### INSTRUCTIONS TO FOLLOW
Retype precisely the section of the data that starts at the line containing "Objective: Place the" and runs to its final line, ends included.

### GIVEN DATA
• • • • • • •

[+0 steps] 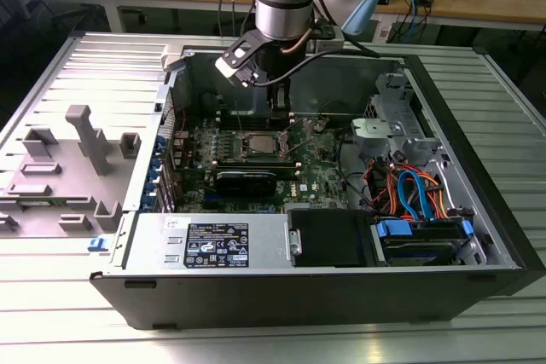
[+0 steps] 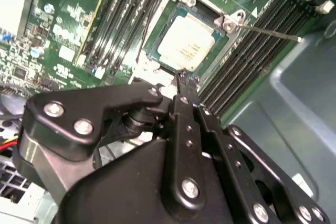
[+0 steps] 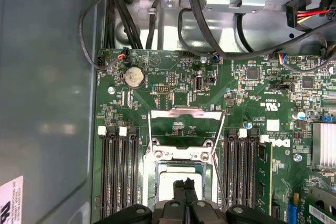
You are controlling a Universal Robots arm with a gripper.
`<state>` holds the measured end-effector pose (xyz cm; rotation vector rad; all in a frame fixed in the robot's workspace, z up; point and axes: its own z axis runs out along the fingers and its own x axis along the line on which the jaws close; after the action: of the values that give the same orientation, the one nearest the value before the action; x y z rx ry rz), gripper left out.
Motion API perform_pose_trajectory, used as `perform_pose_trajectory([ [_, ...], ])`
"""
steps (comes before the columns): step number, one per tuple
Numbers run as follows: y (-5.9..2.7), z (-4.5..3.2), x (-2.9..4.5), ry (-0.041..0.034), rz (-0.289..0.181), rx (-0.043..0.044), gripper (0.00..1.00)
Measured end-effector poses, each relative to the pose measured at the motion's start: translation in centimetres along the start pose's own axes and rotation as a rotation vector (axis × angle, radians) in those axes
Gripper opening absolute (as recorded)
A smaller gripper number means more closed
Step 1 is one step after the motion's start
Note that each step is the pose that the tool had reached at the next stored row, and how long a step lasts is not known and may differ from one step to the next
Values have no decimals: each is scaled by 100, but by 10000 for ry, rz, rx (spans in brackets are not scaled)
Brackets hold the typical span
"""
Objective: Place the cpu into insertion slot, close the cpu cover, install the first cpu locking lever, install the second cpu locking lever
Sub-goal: 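Close the cpu cover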
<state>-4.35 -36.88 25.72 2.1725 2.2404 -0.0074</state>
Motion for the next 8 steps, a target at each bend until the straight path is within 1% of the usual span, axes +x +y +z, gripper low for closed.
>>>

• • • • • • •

### REPLY TO THE TASK
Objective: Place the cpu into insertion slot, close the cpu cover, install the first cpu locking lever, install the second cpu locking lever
Sub-goal: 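Close the cpu cover
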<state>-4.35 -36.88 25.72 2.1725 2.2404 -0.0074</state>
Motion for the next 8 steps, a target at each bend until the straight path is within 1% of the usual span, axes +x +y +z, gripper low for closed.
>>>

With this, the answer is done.